*Work instruction*
Line by line, write out the material exactly.

*Supplied information*
==========
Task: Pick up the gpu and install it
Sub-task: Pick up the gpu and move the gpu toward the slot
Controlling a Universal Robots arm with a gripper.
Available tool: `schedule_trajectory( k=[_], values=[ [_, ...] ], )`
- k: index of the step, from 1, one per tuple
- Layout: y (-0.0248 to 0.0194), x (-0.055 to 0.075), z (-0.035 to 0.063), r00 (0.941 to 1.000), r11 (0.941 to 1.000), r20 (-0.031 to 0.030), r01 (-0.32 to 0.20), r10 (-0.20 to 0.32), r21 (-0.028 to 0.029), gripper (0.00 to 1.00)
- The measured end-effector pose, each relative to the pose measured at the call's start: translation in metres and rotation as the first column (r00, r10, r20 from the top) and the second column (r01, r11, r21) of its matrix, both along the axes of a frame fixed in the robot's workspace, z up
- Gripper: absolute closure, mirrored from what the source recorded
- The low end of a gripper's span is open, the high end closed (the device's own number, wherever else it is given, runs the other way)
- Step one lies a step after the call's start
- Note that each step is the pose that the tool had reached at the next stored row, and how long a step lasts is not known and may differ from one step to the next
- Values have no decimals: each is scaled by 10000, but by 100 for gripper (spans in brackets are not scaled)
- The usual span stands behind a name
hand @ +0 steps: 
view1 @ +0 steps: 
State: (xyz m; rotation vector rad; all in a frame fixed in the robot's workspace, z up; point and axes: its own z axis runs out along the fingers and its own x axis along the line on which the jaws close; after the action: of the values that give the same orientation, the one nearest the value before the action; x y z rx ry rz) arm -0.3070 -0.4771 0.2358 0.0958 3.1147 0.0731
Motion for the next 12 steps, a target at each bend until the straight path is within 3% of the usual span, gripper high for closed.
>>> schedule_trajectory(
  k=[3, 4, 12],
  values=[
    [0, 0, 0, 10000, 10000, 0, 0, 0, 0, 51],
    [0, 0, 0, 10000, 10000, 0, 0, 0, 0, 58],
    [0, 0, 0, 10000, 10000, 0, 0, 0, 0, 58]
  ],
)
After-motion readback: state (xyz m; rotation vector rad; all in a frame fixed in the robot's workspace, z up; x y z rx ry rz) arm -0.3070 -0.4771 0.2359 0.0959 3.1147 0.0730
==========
*Answer to this problem*
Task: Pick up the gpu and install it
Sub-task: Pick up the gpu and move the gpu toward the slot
Controlling a Universal Robots arm with a gripper.
Available tool: `schedule_trajectory( k=[_], values=[ [_, ...] ], )`
- k: index of the step, from 1, one per tuple
- Layout: y (-0.0248 to 0.0194), x (-0.055 to 0.075), z (-0.035 to 0.063), r00 (0.941 to 1.000), r11 (0.941 to 1.000), r20 (-0.031 to 0.030), r01 (-0.32 to 0.20), r10 (-0.20 to 0.32), r21 (-0.028 to 0.029), gripper (0.00 to 1.00)
- The measured end-effector pose, each relative to the pose measured at the call's start: translation in metres and rotation as the first column (r00, r10, r20 from the top) and the second column (r01, r11, r21) of its matrix, both along the axes of a frame fixed in the robot's workspace, z up
- Gripper: absolute closure, mirrored from what the source recorded
- The low end of a gripper's span is open, the high end closed (the device's own number, wherever else it is given, runs the other way)
- Step one lies a step after the call's start
- Note that each step is the pose that the tool had reached at the next stored row, and how long a step lasts is not known and may differ from one step to the next
- Values have no decimals: each is scaled by 10000, but by 100 for gripper (spans in brackets are not scaled)
- The usual span stands behind a name
hand @ +0 steps: 
view1 @ +0 steps: 
State: (xyz m; rotation vector rad; all in a frame fixed in the robot's workspace, z up; point and axes: its own z axis runs out along the fingers and its own x axis along the line on which the jaws close; after the action: of the values that give the same orientation, the one nearest the value before the action; x y z rx ry rz) arm -0.3070 -0.4771 0.2358 0.0958 3.1147 0.0731
Motion for the next 12 steps, a target at each bend until the straight path is within 3% of the usual span, gripper high for closed.
>>> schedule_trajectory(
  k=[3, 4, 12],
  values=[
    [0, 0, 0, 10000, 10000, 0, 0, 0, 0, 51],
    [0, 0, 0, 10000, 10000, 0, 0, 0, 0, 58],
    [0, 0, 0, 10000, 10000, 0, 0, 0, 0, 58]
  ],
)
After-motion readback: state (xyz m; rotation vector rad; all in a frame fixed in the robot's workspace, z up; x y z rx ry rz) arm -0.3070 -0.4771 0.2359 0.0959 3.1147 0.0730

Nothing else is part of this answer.